Mobile Advertising ID (MAID) data sits at the core of most cross-device identity graphs, location analytics, and mobile attribution workflows. It's also one of the data categories facing the most regulatory scrutiny — the FTC's 2024 cases against X-Mode, Mobilewalla, and InMarket reset the procurement bar. Before signing a license agreement for a MAID feed, buyers should be working through a five-question diligence checklist.
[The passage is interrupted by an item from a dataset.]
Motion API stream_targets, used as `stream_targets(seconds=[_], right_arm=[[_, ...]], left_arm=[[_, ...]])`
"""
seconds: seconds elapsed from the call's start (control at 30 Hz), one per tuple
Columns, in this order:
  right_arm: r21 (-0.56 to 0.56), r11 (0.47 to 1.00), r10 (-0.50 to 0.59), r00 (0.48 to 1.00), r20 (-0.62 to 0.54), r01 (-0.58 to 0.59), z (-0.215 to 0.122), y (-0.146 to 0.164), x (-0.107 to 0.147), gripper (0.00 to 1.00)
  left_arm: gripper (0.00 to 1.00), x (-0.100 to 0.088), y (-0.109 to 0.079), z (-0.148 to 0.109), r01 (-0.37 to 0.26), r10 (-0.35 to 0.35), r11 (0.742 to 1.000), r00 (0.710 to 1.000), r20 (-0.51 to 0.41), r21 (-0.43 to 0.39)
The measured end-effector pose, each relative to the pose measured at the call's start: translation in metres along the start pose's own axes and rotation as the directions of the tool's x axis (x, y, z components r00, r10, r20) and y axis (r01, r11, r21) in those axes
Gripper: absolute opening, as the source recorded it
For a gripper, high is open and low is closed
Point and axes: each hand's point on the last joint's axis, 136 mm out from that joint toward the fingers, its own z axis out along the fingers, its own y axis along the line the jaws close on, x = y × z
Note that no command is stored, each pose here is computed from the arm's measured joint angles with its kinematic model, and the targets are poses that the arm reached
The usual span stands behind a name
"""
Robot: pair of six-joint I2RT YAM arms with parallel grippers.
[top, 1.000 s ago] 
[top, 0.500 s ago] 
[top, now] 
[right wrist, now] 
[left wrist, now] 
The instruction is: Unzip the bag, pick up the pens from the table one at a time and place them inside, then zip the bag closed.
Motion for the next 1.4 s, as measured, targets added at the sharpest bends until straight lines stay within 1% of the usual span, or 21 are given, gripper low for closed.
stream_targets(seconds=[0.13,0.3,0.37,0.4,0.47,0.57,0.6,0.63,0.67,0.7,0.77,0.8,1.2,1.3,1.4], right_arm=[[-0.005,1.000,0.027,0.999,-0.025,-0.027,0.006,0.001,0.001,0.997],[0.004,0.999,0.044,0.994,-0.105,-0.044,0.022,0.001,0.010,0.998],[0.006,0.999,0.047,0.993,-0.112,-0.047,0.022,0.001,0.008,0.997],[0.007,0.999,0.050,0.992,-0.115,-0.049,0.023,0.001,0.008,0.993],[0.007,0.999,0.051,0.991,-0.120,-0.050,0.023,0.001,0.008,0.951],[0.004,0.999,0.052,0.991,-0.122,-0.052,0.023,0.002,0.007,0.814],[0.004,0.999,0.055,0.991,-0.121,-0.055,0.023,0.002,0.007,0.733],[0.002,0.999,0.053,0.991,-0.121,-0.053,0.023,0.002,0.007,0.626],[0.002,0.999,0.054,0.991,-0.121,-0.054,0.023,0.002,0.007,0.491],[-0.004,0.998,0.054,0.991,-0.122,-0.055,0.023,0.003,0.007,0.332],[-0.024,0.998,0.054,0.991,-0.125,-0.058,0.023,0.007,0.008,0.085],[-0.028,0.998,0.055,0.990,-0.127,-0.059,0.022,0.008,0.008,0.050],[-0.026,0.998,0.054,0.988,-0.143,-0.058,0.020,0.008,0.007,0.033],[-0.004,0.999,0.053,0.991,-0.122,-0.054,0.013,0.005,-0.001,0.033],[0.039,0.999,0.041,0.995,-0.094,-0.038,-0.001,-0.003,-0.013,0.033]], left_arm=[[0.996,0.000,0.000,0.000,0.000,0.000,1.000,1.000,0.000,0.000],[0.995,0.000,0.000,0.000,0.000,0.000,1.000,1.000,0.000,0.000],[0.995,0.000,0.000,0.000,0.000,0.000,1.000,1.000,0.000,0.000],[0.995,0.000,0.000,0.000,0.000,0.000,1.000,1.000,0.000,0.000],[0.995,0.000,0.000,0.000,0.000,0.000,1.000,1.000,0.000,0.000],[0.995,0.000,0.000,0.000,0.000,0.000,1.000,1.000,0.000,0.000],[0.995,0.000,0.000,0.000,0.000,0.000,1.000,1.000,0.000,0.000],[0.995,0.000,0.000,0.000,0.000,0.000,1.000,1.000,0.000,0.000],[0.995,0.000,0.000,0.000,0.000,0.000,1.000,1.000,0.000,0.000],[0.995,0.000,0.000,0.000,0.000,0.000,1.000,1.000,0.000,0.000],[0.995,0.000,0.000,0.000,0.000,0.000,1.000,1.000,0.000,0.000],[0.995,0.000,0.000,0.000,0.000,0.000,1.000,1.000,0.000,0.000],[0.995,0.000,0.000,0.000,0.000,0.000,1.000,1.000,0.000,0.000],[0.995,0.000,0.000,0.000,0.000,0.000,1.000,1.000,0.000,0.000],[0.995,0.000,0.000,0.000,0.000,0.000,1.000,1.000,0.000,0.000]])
GSDSI's MAID Feed product and Global Mobility & Location Data are designed to clear this bar on every question.
Key Takeaways
Source-app transparency is non-negotiable: a vendor that won't disclose source apps cannot prove the consent chain.
TCF-compliant consent management (IAB Tech Lab's TCF) is the procurement bar — not a buried privacy-policy checkbox.
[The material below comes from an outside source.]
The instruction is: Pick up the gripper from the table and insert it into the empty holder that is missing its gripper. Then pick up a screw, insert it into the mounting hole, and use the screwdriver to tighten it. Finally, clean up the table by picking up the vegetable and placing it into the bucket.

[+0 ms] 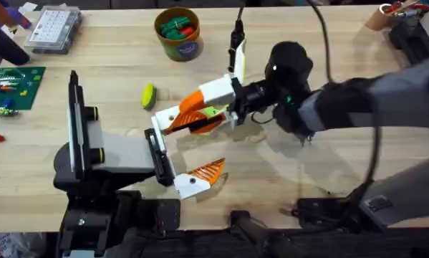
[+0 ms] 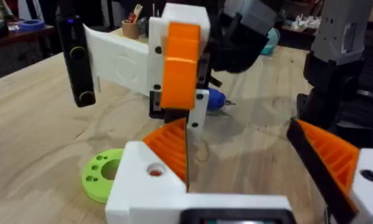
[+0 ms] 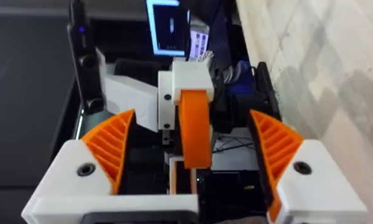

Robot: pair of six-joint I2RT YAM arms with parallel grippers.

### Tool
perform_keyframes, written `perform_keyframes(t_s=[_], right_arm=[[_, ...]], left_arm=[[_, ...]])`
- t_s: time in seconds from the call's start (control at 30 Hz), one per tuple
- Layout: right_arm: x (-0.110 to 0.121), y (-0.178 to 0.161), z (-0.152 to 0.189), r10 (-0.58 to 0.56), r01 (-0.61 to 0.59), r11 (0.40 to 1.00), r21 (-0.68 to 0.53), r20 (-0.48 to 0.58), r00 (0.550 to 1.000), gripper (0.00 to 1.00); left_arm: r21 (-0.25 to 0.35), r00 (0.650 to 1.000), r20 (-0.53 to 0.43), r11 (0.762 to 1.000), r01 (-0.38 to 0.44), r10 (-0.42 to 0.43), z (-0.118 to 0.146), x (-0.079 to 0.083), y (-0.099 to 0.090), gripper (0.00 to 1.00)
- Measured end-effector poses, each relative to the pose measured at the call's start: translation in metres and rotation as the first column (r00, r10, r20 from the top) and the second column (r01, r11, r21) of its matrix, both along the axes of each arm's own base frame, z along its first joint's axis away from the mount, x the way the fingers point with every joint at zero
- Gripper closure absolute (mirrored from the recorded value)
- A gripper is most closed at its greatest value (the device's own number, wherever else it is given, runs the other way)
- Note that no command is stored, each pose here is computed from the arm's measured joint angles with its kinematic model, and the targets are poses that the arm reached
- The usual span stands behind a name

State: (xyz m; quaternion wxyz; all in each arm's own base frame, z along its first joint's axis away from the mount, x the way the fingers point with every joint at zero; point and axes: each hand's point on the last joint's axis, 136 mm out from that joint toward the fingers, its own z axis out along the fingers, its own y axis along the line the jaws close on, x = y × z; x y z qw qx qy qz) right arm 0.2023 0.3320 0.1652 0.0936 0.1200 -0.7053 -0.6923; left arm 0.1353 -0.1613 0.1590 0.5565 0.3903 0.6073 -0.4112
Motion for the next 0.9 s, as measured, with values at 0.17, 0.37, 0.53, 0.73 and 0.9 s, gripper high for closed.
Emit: perform_keyframes(t_s=[0.17, 0.37, 0.53, 0.73, 0.9], right_arm=[[0.006, -0.019, 0.001, -0.053, 0.051, 0.996, -0.077, -0.020, 0.998, 0.013], [0.015, -0.054, 0.013, -0.138, 0.146, 0.984, -0.103, 0.085, 0.987, 0.013], [0.029, -0.084, 0.039, -0.225, 0.244, 0.969, -0.040, 0.263, 0.938, 0.013], [0.034, -0.106, 0.046, -0.251, 0.279, 0.959, -0.045, 0.315, 0.915, 0.013], [0.030, -0.117, 0.026, -0.246, 0.317, 0.922, -0.222, 0.295, 0.923, 0.013]], left_arm=[[0.000, 1.000, 0.000, 1.000, 0.004, -0.004, 0.000, -0.001, 0.000, 0.015], [0.000, 1.000, 0.000, 1.000, 0.010, -0.010, 0.000, -0.002, -0.001, 0.015], [0.000, 1.000, 0.000, 1.000, 0.011, -0.011, 0.000, -0.002, -0.001, 0.015], [0.000, 1.000, 0.000, 1.000, 0.011, -0.011, 0.000, -0.002, -0.001, 0.015], [-0.001, 1.000, -0.001, 1.000, 0.014, -0.014, 0.000, -0.002, -0.001, 0.015]])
Latency and freshness matter: feeds arriving 10+ days after collection have limited attribution value. Real-time or daily is table stakes for measurement use cases.
Coverage uniformity by DMA matters more than total device count. Representativeness, not volume, determines whether the feed is fit for national analytics.
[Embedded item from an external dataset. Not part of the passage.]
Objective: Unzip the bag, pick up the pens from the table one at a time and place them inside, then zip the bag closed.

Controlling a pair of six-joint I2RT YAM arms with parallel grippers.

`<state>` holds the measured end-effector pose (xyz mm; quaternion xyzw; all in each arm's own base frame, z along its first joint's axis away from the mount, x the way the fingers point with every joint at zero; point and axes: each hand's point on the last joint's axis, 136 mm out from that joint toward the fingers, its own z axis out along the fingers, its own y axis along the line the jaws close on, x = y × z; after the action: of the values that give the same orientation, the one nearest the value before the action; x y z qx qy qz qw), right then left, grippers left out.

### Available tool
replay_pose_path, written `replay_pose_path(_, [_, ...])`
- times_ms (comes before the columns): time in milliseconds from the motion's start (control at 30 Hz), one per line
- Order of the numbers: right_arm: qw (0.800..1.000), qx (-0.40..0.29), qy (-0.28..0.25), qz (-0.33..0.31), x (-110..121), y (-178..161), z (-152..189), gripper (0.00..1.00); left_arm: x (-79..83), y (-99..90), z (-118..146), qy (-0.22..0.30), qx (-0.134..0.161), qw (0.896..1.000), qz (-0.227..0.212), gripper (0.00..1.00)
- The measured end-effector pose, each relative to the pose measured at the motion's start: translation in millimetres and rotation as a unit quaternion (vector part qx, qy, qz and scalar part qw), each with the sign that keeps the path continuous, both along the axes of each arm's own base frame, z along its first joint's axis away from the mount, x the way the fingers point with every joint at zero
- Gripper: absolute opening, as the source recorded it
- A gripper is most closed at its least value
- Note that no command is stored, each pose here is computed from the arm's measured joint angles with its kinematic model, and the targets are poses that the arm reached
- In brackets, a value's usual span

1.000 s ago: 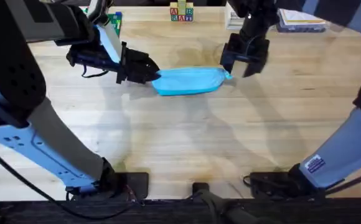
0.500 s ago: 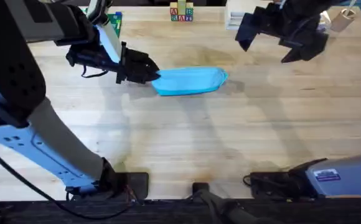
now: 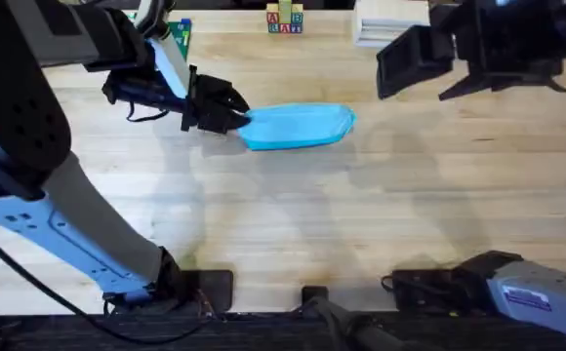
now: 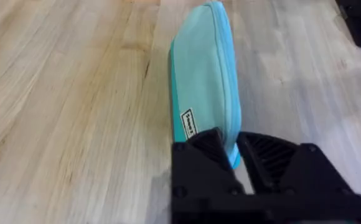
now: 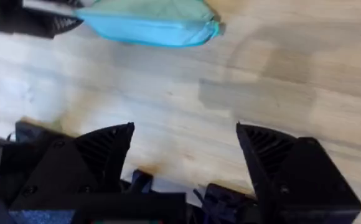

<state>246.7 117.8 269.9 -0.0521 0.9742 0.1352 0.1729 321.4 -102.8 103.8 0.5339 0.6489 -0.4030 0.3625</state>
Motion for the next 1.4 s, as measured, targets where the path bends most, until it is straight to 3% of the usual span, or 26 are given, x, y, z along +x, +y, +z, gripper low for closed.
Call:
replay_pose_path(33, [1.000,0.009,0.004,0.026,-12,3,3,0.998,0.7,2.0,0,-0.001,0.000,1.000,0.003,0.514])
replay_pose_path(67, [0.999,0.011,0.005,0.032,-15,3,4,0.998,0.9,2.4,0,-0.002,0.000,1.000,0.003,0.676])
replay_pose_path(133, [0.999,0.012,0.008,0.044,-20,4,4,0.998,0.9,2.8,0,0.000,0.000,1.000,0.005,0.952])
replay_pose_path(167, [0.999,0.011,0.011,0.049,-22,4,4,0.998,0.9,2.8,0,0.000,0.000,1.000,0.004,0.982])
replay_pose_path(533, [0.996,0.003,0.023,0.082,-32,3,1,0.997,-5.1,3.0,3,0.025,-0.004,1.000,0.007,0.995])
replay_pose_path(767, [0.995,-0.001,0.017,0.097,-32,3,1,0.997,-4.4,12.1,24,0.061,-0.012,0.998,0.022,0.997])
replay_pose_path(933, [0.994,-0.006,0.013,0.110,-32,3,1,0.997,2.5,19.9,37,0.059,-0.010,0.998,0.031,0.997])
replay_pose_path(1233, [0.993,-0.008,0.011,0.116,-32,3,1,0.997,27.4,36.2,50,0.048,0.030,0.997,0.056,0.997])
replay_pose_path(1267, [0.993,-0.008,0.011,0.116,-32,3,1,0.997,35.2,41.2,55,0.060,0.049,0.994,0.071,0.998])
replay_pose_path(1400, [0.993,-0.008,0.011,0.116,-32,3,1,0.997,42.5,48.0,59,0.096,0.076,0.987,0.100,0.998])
Platform-shift resilience is now a procurement diagnostic: how does the vendor adapt as Apple ATT and Google's Privacy Sandbox keep tightening?
Q1: Where Does the Data Actually Originate?
Which apps or SDKs are generating the signals? Whether those apps have proper consent mechanisms is unknowable without a source-app list. A vendor who can't — or won't — disclose their source apps is a first-order red flag. The consent chain is untestable without upstream transparency, and any downstream "privacy-safe" assertion rests on that chain.
Q2: What's the Opt-In Rate, and How Is Consent Collected?
Look for TCF-compliant consent management — not a checkbox buried in a 40-page privacy policy. The diagnostic artifact: a consent-architecture diagram showing how the user-facing opt-in maps to the downstream permission that authorizes the MAID's inclusion in a commercial feed. For the broader privacy-safety framing underneath this control, see what privacy-safe actually means when buying location data.
Q3: How Fresh Is the Data, and What's the Latency?
MAID feeds range from real-time to weeks old. For attribution and measurement, latency matters — a feed that arrives 10 days after collection has limited campaign-optimization value. Ask for the median delay from collection to delivery and the P95 tail. For CTV-to-store attribution and cross-channel measurement contexts that depend on tight latency, see cross-channel measurement for privacy-first advertisers.
Q4: What's the Geographic + Demographic Coverage?
Total device counts are less important than whether the coverage represents the population you're trying to measure. Ask for coverage breakdowns by DMA, state, and (for international) country. The shape matters: a large dataset biased toward dense urban cores is unusable for suburban retail reads. A credible vendor publishes these tables without friction.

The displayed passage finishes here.